During the Rescue-HNSW algorithm, we dynamically inject these mass neighbors to maintain network connectivity:
Adaptive Query Execution
Our query optimizer estimates selectivity $\hat{\sigma}$ exactly at query time via binary search, and routes queries to one of three strategies based on empirically-determined thresholds:
- Brute-Force GPU or Hybrid Graph Traversal (Rescue-HNSW) ($\hat{\sigma} < \tau_1$): Handle extremely small candidate sets.
- Hybrid Graph Traversal ($\tau_1 \leq \hat{\sigma} \leq \tau_2$): Apply pre-filtering with mass-aware rescue (Rescue-HNSW).
- Adaptive Post-Filtering ($\hat{\sigma} > \tau_2$): Search full index with adaptive $k$-doubling.
Experimental Results
On a standard proteomics dataset (HEK293, 37,131 spectra against 4.87M peptides), our approach demonstrates significant improvements:
Query Throughput
Our system achieves up to 13× speedup over state-of-the-art tools like MSFragger.
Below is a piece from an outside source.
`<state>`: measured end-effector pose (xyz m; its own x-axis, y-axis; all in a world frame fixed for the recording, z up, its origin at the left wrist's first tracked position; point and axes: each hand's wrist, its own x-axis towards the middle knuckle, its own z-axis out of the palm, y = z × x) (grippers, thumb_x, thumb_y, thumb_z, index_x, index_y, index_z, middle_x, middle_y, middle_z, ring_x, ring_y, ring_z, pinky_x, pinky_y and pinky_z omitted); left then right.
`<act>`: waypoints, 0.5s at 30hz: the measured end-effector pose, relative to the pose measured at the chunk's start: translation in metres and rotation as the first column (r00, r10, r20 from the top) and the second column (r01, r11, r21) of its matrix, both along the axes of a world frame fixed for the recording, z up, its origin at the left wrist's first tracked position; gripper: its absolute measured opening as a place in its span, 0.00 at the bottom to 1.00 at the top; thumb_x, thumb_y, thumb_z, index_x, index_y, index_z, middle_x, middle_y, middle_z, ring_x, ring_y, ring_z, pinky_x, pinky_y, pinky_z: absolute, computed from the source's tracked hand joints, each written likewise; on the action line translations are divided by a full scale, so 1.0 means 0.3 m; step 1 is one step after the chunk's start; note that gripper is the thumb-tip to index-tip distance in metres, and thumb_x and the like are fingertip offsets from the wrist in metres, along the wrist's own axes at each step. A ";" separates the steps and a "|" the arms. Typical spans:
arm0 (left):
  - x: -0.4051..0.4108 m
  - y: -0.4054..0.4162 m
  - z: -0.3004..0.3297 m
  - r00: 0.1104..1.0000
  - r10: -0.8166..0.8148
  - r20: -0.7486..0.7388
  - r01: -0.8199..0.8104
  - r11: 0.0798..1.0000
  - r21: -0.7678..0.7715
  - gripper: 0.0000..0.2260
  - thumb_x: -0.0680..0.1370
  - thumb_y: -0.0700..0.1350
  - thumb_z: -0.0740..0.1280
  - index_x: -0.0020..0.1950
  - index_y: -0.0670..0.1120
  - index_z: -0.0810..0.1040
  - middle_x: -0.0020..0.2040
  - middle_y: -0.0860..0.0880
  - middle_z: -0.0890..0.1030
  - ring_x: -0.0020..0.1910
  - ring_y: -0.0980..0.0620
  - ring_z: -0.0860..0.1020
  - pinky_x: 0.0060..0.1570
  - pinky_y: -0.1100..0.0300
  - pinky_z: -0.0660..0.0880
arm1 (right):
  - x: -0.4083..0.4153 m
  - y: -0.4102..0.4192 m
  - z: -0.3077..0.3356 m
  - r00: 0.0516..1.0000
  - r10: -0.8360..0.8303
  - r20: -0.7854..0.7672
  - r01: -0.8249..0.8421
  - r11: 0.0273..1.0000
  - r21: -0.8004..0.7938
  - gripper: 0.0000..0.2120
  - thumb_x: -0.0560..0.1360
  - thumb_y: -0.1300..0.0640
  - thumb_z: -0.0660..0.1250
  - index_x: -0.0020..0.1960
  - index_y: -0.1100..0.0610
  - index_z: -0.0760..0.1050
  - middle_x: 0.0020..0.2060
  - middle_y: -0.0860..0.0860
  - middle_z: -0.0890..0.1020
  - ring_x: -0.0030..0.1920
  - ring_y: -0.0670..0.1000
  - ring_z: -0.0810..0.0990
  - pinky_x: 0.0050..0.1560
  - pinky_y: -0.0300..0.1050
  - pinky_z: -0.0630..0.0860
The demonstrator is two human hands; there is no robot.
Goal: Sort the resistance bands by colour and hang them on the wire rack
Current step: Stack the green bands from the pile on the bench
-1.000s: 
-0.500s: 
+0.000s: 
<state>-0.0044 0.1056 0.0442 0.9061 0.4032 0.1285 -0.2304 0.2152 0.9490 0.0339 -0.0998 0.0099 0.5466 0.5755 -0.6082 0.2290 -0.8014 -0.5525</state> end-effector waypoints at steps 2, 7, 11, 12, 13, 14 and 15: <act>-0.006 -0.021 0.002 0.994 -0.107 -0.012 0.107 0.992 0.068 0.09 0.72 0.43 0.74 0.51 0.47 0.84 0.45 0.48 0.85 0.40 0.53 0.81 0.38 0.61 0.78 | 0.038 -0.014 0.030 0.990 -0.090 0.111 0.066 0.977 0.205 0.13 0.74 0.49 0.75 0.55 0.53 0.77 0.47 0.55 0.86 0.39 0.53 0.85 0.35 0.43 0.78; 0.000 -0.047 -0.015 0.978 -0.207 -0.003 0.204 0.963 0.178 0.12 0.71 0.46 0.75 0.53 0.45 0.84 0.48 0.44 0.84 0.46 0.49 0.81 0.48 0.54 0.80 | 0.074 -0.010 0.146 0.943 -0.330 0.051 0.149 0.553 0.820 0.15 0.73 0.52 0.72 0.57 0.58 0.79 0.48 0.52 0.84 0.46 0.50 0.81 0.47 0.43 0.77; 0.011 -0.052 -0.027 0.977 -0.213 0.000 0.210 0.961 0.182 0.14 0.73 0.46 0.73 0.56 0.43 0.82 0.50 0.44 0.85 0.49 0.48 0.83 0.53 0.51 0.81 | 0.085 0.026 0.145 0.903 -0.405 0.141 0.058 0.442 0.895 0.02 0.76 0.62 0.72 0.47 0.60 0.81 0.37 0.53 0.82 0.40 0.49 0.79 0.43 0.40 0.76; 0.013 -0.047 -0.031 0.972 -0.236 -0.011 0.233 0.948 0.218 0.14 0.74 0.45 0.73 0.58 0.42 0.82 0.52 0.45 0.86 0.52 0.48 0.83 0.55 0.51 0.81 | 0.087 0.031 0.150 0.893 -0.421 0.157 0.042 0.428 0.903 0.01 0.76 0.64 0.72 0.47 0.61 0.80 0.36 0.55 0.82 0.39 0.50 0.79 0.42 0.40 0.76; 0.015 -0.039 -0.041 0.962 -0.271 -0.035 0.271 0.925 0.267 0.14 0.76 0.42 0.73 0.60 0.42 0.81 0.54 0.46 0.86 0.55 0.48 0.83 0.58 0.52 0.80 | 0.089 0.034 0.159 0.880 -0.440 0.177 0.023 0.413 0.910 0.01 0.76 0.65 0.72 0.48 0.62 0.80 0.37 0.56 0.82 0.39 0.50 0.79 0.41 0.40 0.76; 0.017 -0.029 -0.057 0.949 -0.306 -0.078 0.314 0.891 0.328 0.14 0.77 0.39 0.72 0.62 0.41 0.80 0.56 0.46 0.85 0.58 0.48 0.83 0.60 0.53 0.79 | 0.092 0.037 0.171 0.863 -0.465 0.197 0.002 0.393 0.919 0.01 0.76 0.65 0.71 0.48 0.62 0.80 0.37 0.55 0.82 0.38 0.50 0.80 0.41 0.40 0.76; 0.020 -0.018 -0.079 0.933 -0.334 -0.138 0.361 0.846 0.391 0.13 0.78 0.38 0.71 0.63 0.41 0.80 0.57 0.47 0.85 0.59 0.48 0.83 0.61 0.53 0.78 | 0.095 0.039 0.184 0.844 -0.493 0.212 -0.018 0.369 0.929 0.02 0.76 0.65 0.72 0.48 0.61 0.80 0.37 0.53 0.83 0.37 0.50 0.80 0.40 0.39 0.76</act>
We maintain ~2,000 queries per second (QPS) even with extreme 500 Da tolerance windows.


At large mass windows (1-100 Da and beyond), HNSW-v2 (Rescue-HNSW) clearly dominates the performance landscape by effectively balancing pre-filtering benefits against the cost of maintaining graph connectivity.
Identification Rate
We maintain a competitive identification rate under strict 1% FDR control.
While post-filtering achieves higher recall due to a complete graph, HNSW-v2 offers a compelling balance of identification rate and extreme speed, making interactive open-search workflows viable.
Conclusion
By exploiting the physical constraint of precursor mass through columnar storage, and introducing Rescue-HNSW to preserve graph connectivity under aggressive filtering, we transform open search from a time-intensive batch operation into an interactive analytical tool. Our system demonstrates exactly how principled integration of biological constraints with modern ANN algorithms can accelerate real-world scientific discovery.